YOUR TASK:
Go line by line through the data and copy those with the word "scene".

MATERIAL SUPPLIED:
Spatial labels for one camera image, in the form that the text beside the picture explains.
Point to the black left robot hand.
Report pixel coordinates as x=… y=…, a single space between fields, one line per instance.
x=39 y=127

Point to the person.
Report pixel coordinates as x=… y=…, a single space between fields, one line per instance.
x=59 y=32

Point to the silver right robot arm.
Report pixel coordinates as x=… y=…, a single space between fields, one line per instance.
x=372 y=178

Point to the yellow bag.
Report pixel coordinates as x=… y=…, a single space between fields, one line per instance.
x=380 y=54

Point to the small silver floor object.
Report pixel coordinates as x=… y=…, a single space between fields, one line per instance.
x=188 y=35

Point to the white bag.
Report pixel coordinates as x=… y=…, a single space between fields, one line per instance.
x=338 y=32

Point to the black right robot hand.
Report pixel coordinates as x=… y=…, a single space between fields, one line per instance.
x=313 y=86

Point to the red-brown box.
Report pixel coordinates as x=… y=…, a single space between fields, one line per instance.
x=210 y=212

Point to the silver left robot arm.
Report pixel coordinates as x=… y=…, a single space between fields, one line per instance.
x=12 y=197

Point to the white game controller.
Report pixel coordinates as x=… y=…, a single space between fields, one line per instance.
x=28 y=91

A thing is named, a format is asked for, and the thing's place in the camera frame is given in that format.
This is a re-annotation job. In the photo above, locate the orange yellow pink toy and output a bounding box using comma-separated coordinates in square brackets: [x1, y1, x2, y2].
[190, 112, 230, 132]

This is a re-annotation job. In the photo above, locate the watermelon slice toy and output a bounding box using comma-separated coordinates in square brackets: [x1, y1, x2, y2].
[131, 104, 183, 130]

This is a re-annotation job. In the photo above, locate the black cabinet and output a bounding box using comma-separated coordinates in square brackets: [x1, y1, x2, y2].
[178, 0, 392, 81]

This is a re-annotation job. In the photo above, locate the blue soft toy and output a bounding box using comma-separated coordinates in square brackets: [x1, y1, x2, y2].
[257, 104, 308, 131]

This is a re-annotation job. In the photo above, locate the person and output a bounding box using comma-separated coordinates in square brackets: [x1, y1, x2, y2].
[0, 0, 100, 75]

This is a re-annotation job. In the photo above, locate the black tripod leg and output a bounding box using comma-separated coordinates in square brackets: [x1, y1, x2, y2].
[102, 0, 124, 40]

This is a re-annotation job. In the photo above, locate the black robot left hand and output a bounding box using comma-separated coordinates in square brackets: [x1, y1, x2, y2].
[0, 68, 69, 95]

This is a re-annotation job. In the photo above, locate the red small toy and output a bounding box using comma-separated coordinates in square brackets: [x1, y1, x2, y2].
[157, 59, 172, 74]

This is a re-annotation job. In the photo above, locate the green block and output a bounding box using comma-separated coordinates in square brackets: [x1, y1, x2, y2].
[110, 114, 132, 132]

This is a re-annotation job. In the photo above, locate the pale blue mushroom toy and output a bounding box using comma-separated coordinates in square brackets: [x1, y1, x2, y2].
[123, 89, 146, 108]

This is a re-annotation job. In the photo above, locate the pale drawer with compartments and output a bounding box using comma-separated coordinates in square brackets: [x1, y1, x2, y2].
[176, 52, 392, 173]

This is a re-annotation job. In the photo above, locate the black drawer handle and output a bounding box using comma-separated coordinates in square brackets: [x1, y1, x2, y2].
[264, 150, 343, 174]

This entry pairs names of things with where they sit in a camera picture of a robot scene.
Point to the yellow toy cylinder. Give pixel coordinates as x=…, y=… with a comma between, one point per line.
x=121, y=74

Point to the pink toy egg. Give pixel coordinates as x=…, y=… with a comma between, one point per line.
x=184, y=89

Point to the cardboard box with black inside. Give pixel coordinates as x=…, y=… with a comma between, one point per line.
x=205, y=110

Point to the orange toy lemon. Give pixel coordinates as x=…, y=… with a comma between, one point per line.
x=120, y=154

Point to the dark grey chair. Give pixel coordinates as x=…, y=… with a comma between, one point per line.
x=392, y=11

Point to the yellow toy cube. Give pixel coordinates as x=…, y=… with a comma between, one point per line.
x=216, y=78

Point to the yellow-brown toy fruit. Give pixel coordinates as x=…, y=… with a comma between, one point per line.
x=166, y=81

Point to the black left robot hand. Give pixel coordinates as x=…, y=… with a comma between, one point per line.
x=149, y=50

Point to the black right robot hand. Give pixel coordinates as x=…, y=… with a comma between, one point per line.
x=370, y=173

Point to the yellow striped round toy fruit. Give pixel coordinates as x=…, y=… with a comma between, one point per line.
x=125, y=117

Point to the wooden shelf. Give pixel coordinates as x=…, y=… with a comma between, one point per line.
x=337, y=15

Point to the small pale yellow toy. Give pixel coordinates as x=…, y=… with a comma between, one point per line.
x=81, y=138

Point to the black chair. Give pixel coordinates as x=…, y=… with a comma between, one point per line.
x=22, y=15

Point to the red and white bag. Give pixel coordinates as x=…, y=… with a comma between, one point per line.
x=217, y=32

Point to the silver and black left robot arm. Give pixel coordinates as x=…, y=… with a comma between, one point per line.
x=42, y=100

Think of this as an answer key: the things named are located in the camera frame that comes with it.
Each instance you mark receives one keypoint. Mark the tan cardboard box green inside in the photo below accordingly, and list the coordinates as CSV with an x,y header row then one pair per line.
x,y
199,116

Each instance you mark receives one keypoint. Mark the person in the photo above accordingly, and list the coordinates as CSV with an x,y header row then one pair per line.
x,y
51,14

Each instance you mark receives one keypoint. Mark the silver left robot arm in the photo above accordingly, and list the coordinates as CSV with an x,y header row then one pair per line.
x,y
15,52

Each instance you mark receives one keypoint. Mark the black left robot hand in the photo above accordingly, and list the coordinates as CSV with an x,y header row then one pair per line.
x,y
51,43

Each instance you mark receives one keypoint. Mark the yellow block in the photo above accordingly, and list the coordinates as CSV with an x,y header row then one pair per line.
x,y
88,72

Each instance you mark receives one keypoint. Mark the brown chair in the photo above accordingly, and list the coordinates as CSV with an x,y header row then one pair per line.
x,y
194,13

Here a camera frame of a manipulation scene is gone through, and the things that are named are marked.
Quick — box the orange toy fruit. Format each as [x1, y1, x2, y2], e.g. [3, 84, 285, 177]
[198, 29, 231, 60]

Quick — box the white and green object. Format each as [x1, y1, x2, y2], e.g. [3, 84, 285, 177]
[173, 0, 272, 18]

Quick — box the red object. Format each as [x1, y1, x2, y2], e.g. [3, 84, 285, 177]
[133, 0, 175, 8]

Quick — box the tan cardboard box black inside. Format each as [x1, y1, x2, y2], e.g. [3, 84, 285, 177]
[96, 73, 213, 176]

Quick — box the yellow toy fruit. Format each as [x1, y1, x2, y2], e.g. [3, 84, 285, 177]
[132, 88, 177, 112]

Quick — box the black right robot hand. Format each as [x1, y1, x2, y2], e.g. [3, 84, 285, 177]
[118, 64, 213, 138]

ANSWER FOR THIS EXERCISE:
This entry pairs names of things with where they sit in a camera picture of a robot scene.
Here a camera frame of a manipulation scene is gone through, and the things that are named are marked.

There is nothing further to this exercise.